Usmani’s programme can also predict whether security measures put in place to thwart terrorist attacks at high-profile targets, such as the Presidential House, are effective. In most cases, Usmani says, his analysis is that “the heavy road blocks and barbed wires put in place [for security] will in fact act as shrapnel and may seriously damage or destroy the buildings”. Commenting on why global products such as Injury 8.1 or Blast/FX are unable to match his software, Usmani says that such applications are either restricted to the US army/military domain or are too expensive (usually $25,000 per licence) to be used in Pakistan. “On the other hand, my product can perform similar or even better analysis in case of a suicide attack for as low as Rs100,000 to Rs200,000 per assignment.”
Hinting at the poor forensic standards of our law enforcement authorities, Usmani says that most police officials hide vital data in the name of confidentiality. “However, the truth is that in most cases they don’t even keep a record of the data, to say nothing about determining patterns and analysis.”

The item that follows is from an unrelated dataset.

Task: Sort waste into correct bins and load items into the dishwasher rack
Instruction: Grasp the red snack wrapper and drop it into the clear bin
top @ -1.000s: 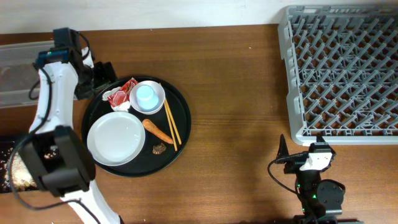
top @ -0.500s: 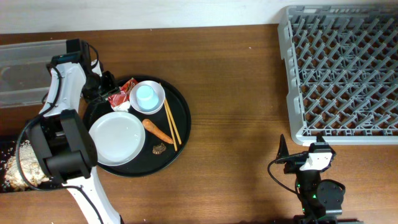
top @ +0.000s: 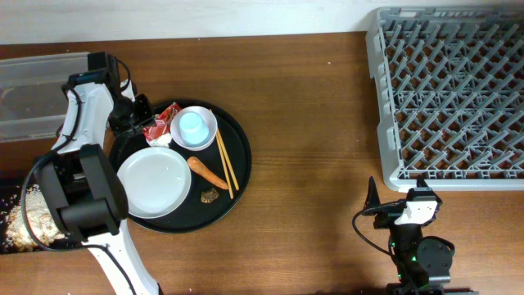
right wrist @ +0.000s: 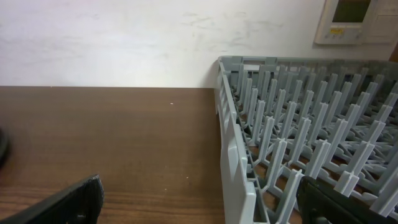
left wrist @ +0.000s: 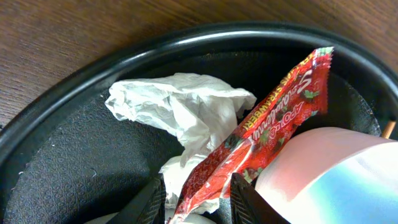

To correct this state of affairs, Usmani says there is a dire need to establish a suicide bombing research centre (SBRC) that is independent and takes input from all stakeholders, including hospitals, agencies, police and the media, to determine patterns in suicide attacks. Sadly, “Pakistan today is the best place on earth to study suicide bombings,” he says. “In fact, we could even provide consultation to the world in this area.”
However helpful the software might be, according to the director of the Pakistan Institute for Peace Studies Muhammad Amir Rana, “our investigators don’t have the capacity to use such high-end tools”. He cites the example of Chinese scanners installed by the authorities at the gateway of Islamabad to check vehicles for bombs, which according to Rana, the police haven’t been able to operate properly.
“Also, simple things such as computerisation of the process of registering an FIR haven’t seen the light of day,” he says. Nevertheless, the counter-terrorism expert believes that if Pakistan is to win the war against militancy, all possible tools, including the one created by Usmani, would have to be employed.
Published in The Express Tribune, July 26th, 2010.